IFF PANAMÁ 2013—FIN / THE END (2012)


Fin / The End (Dir. Jorge Torregrossa, Spain, 2012, 90m)—As synopsized by IFF Panamá: "The first feature from Spanish director Jorge Torregrossa is a stunning apocalyptic thriller set against the awe-inspiring peaks of the Pyrenees, where a group of friends find themselves at the mercy of nature—and their own psychic demons—after a mysterious, all-encompassing blackout."

Elevated genre maintains its philosophical heights in Fin, which takes all the bite out of the ubiquitous zombie apocalypse to present a more chilling fade-out, as stars begin to blink out of the sky, and people disappear one by one from one second to the next off the face of the earth for no known cause or reason. By avoiding any evident external threat, nor offering any alternate explanation, the scenario achieves gravity and mysterious depth, becoming—as noted at the film's Palm Springs International screening—"a thoughtful meditation on human connectedness and individual identity." It's always lovely to watch Maribel Verdú, no less here than in Blancanieves—IFF Panamá's opening night gala—and the rest of Fin's good looking cast makes their disappearances one by one all the more poignant. Co-written with acclaimed screenwriters Jorge Guerricaechevarría (Live Flesh, Cell 211, The Oxford Murders) and Sergio G. Sánchez (The Orphanage, The Impossible), Torregrossa has created the rare genre film that's artful and thought-provoking as well as gripping entertainment. Official site [Spanish]. IMDb. Wikipedia.

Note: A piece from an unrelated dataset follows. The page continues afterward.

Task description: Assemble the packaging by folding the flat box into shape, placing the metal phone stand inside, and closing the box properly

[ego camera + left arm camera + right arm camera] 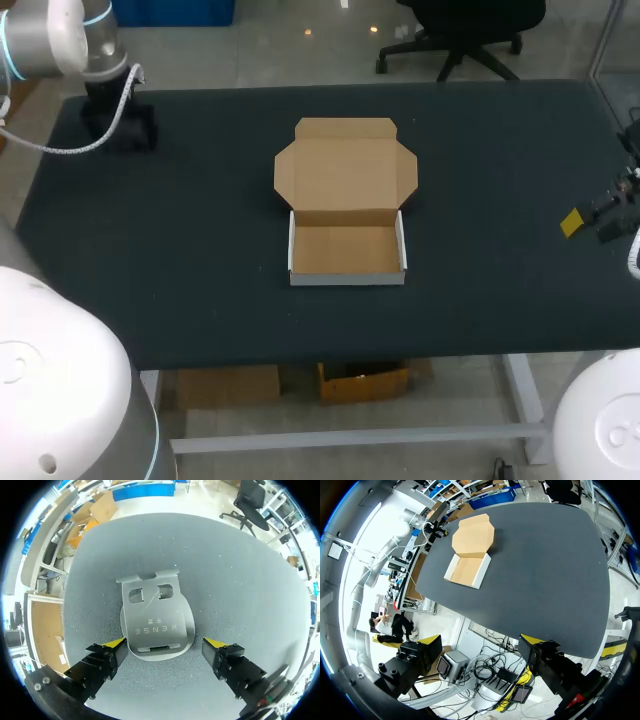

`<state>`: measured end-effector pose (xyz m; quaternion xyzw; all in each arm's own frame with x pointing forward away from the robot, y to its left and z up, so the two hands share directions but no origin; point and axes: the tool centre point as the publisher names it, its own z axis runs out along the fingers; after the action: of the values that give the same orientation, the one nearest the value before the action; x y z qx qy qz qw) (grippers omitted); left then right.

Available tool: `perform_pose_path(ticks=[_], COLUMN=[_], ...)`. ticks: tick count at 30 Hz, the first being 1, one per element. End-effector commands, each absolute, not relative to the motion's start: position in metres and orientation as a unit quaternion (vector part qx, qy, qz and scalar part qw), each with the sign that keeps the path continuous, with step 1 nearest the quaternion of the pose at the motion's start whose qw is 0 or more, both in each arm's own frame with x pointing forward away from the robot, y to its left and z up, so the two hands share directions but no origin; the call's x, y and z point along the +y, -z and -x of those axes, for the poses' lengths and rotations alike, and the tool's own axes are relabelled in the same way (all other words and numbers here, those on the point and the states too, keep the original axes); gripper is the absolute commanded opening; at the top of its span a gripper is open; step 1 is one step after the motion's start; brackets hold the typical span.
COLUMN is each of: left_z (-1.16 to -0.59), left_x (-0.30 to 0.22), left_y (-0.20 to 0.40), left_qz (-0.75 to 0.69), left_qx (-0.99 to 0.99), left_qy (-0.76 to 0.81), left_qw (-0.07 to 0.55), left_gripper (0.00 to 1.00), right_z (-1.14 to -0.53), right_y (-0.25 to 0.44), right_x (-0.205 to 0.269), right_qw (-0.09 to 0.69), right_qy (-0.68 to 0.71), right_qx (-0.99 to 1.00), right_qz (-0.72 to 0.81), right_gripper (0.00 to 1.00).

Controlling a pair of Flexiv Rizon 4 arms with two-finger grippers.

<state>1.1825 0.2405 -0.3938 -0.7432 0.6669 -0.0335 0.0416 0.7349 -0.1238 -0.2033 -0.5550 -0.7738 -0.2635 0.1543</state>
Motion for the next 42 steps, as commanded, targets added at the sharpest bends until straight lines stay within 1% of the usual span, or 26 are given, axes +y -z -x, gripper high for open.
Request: perform_pose_path(ticks=[1,34,36,42], left_z=[-1.191,-1.207,-1.208,-1.209], left_x=[0.242,0.249,0.249,0.250], left_y=[0.396,0.398,0.399,0.399], left_qz=[0.744,0.761,0.761,0.764], left_qx=[0.667,0.647,0.647,0.644], left_qy=[0.028,0.027,0.027,0.026], left_qw=[0.038,0.038,0.038,0.039], left_gripper=[1.00,1.00,0.94,0.90], right_z=[-0.734,-0.734,-0.734,-0.734], right_y=[0.202,0.202,0.202,0.202], right_x=[-0.124,-0.124,-0.124,-0.124], right_qw=[0.155,0.155,0.155,0.155], right_qy=[0.264,0.264,0.264,0.264], right_qx=[-0.774,-0.774,-0.774,-0.774], right_qz=[0.554,0.554,0.554,0.554], right_gripper=[1.00,1.00,1.00,1.00])
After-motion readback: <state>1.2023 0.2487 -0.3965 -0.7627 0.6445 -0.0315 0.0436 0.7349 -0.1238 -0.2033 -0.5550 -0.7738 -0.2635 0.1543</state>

For her program capsule for the 2012 Toronto International Film Festival (TIFF), Diana Sanchez writes: "Brilliantly and relentlessly building the tension to a hair-raising pitch, Torregrossa's end-of-the-world allegory milks its sci-fi conceit for maximum suspense. Framing his protagonists against the majesty of a towering landscape that seems to dwarf the human drama played out beneath its indifferent gaze, Torregrossa transcends the boundaries of genre to offer a profound meditation on a fundamental philosophical question: what does it mean to exist, and to share that existence with others?" Of related interest, the Q&A for Fin's TIFF screening is available at YouTube. At Cineuropa, Alfonso Rivera states: "Beneath its appearance of a mainstream film, The End is, more than anything else, an existential film. It speaks of destiny, what we are, wounds from the past, and how we are conditioned by the gaze of those who surround us. ...A melancholy, psychological, and nihilist nightmare that Torregrossa has nourished with his obsessions: ambiguity, suppressed desire, and disenchantment. The result is a film that looks commercial—it is already being compared to the television series Lost—but that hides strong doses of depth." Cineuropa also hosts Rivera's interview with Torregrossa.